Tonight marks the first-ever NHL meeting between Connor McDavid and Auston Matthews, the two players quickly emerging as focal points in the hockey world.
There is no truth to the speculation that the NHL went dark Monday night in order to give Auston Matthews and Connor McDavid a chance to go out trick-or-treating. But it wouldn’t be a stretch. These players are so young and are driving so much hype that both of those scenarios actually could be possible.
So it should come as no surprise that there was an enormous amount of anticipation at the Air Canada Center Monday for the morning skates leading up to the first ever NHL head-to-head matchup between Matthews and McDavid. Wayne Gretzky was in the house, so was Bobby Orr in a classic collision between past and future greatness. It was almost surreal, no more surreal than when McDavid came to the podium to talk about the player who followed him as the No. 1 overall pick in the draft last June.
“He’s a good kid,” McDavid said of Matthews. That’s funny, considering McDavid was born just 212 days before the good kid. In fact, if Matthews had been born two days earlier, both would have been eligible for the 2015 draft and wouldn’t that have been fun to watch? Both players, in classic hockey player style, downplayed the importance of the head-to-head matchup, instead focusing on the teams involved. That is understandable. But to everyone on the outside, it was a matchup between McDavid and Matthews and the focal point of the hockey world. (This just in: Maple Leafs teammate William Nylander edged Matthews as the NHL’s rookie of the month for October. But Nylander was chosen by the league, the same league that failed to make this game a national broadcast on a Saturday night and made it so the only way you could get the game in the United States is to have NHL Gamecenter.)

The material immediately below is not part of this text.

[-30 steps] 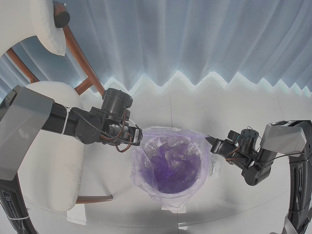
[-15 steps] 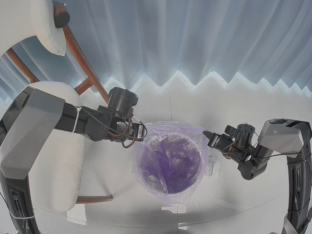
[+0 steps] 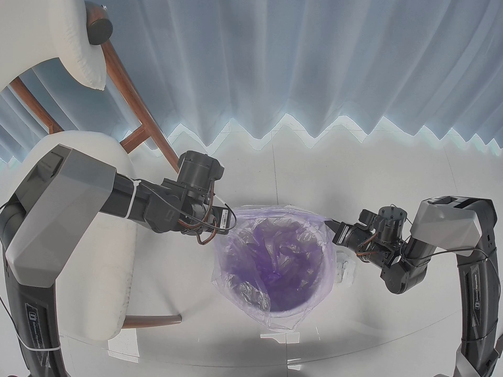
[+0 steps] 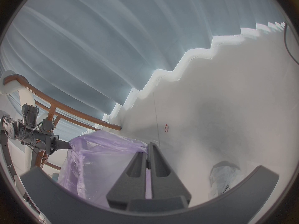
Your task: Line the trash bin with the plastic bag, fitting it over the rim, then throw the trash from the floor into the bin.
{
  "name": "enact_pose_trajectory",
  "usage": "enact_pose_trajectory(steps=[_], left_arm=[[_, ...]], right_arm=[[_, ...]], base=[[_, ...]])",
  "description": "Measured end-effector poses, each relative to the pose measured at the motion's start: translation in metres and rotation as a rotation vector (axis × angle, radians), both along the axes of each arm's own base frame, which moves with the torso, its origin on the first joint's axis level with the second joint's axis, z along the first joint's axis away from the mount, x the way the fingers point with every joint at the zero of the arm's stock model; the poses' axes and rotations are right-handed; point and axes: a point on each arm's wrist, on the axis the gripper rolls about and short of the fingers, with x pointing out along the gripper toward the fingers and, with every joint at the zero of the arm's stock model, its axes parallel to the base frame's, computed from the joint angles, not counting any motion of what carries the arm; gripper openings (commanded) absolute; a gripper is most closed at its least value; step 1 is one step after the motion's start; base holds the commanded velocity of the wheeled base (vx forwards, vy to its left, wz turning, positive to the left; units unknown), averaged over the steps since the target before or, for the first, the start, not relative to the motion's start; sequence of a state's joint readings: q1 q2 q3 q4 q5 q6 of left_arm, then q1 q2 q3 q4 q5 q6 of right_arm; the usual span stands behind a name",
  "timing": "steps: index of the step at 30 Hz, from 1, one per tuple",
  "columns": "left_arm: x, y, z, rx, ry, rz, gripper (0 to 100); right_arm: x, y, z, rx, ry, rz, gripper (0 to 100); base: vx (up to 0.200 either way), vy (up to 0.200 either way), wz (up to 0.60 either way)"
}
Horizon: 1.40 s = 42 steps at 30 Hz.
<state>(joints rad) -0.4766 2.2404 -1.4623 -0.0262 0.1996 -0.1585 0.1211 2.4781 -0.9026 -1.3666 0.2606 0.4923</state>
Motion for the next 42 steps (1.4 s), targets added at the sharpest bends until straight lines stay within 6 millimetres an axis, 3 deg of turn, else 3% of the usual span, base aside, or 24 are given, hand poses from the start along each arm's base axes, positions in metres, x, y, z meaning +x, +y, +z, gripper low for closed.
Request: enact_pose_trajectory(steps=[6, 7, 16, 21, 22, 26, 33, 42], left_arm=[[0.001, 0.0, -0.006, 0.011, 0.013, 0.004, 0], [0.001, 0.0, -0.007, 0.013, 0.015, 0.004, 0], [0.003, 0.001, -0.008, 0.037, 0.001, 0.035, 0], [0.003, 0.001, -0.009, 0.037, 0.002, 0.037, 0], [0.003, 0.001, -0.009, 0.038, 0.003, 0.037, 100], [0.003, 0.002, -0.01, 0.041, 0.009, 0.037, 100], [-0.004, 0.002, -0.011, 0.043, 0.019, 0.031, 100], [-0.036, 0.015, 0.025, 0.003, -0.027, 0.021, 100]], right_arm=[[0.0, -0.001, -0.009, -0.003, 0.016, -0.001, 0], [0.0, -0.001, -0.01, -0.003, 0.017, -0.002, 100], [-0.004, -0.012, -0.01, 0.005, -0.021, -0.029, 100], [-0.023, -0.023, -0.011, 0.005, 0.001, -0.039, 100], [-0.03, -0.026, -0.011, 0.004, 0.018, -0.041, 100], [-0.056, -0.035, -0.002, 0.007, 0.064, -0.05, 100], [-0.092, -0.059, 0.045, 0.033, 0.02, -0.113, 100], [-0.137, -0.07, 0.089, 0.06, -0.042, -0.158, 100]], base=[[0.0, 0.0, 0.0], [0.0, 0.0, 0.0], [0.0, 0.0, 0.0], [0.0, 0.0, 0.0], [0.0, 0.0, 0.0], [0.0, 0.0, 0.0], [0.0, 0.0, 0.0], [0.0, 0.0, 0.0]])
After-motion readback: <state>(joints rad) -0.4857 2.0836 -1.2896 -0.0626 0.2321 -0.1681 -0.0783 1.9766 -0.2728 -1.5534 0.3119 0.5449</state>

“He’s mature, he knows what’s going on with the matchup,” teammate Morgan Rielly said of Matthews. “I think he sees this as a personal challenge for sure. I think that’s just human nature. He knows it’s coming up and I think he’s going to rise to the challenge and he knows what’s going on.”
Matthews said he thinks he played against McDavid in a minor hockey tournament in Canada. McDavid says he doesn’t ever remember playing against Matthews prior to the 2015 World Junior Championship when Canada defeated USA 5-3 on New Year’s Eve with McDavid picking up an assist and Matthews going scoreless. “Other than us being the first overall picks in back-to-back drafts, that’s about the only thing in common we have,” McDavid said. “I know him pretty well, he’s a good guy. It’s not like I have a hate-on for him.”
Both Nylander and Mitch Marner have more been quietly excellent, but the Leafs are already developing into Matthews’ team. And he and McDavid are emerging as the most likely to pick up the Sidney Crosby vs. Alex Ovechkin rivalry that everyone seems to want to see. The possibilities are tantalizing, starting with the matchup tonight. For his part, McDavid is growing increasingly comfortable in the spotlight. He’s already gone through all the chaos surrounding the first game at Rogers Place in Edmonton and the outdoor game against the Winnipeg Jets. Matthews, after setting a record by scoring four goals in his NHL debut, is adjusting well to life in the fishbowl, as evidenced by the fact that he’s just two points out of the scoring lead, trailing the league leader McDavid.
There is no getting around the fact that much of the Leafs’ game plan centers around at least trying to neutralize the fastest and most dynamic player in the league. The Leafs know McDavid is going to get his chances and if he doesn’t, he’ll make them himself. Nazem Kadri will likely see a lot of McDavid in a checking role with the Leafs having last change, and there’s a very good chance that the tandem of Rielly and likely either Nikita Zaitsev or Connor Carrick will be on the back end when No. 97 is on the ice.
Rielly, a talented and relatively young player in his own right, expressed excitement about facing the challenge. But it will be enormous. Often a player of McDavid’s speed and skill would necessitate a defenseman leaving a gap so as not to get caught flat-footed once McDavid starts gathering speed. But Reilly said that might be a recipe for disaster, too, since McDavid can use that extra space to gain even more speed, which can lead to him blowing past defenders in prime scoring areas. “Once he gets a step on you, you’re pretty much hooped unless you want to take a penalty,” Rielly said. “You know that whatever happens, there will be a conversation about it tomorrow. You just hope you’re on the winning end.”
As far as the Oilers are concerned, they know they have to worry about Matthews, but there are some other terrific young players to worry about as well. “You have to, he’s that talented,” Oilers coach Todd McLellan said of Matthews. “Our group of players are beginning to understand his talent level, his skill level. Fortunately for us as a coaching staff, some of us have been around Auston and Nuge (Ryan Nugent-Hopkins) and Connor have played with (at the World Cup) so they can spread the news that he is the real thing.”